Scientists have identified a new species of African monkey with distinct coloring that differentiates it from other species. The new primate species now scientifically named Cercopithecus lomamiensis was first found by a research team during their field surveys in a remote area of the middle Lomami Basin between Tshuapa, Lomami and Lualaba Rivers in central Democratic Republic of Congo.
The species is locally known as "Lesula" and was first seen by researchers in captivity in 2007 with a schoolgirl in the town of Opala who had it as a pet.
"We never expected to find a new species there.. Right away I saw that this was something different. It looked a bit like a monkey from much further east, but the coloring was so different and the range was so different," said Dr. John A. Hart lead scientist and researcher with the Lukuru Foundation, a wildlife research group, who identified the species.

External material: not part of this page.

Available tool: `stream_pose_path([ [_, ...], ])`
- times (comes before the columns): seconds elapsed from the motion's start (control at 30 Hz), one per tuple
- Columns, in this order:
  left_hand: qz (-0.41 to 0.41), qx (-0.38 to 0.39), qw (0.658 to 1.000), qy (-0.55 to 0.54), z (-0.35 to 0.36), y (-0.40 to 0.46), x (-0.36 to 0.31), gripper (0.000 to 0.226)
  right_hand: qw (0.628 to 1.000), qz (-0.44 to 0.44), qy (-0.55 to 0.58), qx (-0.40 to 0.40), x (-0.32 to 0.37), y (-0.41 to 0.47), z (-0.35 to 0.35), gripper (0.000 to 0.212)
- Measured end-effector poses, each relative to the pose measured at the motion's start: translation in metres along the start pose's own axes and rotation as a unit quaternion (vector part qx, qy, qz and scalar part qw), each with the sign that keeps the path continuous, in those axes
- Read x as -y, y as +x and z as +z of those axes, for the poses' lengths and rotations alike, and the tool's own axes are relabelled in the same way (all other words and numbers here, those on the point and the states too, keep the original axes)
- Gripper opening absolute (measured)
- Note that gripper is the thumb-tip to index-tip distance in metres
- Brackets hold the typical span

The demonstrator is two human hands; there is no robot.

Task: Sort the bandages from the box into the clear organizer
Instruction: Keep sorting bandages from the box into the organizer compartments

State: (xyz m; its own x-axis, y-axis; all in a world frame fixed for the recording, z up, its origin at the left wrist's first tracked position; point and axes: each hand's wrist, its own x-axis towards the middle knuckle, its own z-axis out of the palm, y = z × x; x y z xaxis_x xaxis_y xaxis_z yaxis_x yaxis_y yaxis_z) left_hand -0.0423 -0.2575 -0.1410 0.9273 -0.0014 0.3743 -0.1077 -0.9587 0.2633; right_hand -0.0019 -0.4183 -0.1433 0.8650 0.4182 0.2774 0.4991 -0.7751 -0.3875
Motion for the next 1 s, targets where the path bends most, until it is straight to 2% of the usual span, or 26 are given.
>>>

Hart, along with his wife and fellow researcher Terese Hart, and his team of field researchers were on a research expedition to Africa's remote Lomami forest, when the team unexpectedly came across the unusual looking monkey species.
The owl-faced monkey has a blond chin and upper chest with dark limbs and a reddish color on the lower back which make it quite different from other monkey species. Researchers said that its unusual coloring made them suspect that the species was something new.
"And adult males have a huge bare patch of skin in the buttocks, testicles and perianal area. It's a brilliant blue, really pretty spectacular," said Hart.
In a report published in the journal PLoS One, Hart said that the Lesula is only the second new species of African monkey to be discovered in the past 28 years. The Lesula has a mane of long grizzled blond hairs, framing a protruding pale, naked face and muzzle, with a variably distinct cream-colored vertical nose stripe.
One of the portrait photos taken by the researchers depicts a female Lesula with amazing human-like eyes and a remarkably melancholic expression.
The researchers, having observed the species for the past five years both in captivity and in the wild, say the analyzed DNA samples confirm the Lesula's genetic distinction from that of other species.
The Lesula monkeys live in the remote forests of central Congo and are well-known to local hunters. The Lesula is hunted upon by humans and also wild animals and big birds of prey such as eagles. The Lesula are already considered "vulnerable" as the locals hunt them for food or to sell to the bush-meat trade, thereby endangering their existence.
The husband-wife team are now raising funds to to launch a conservation project to protect the newly found species.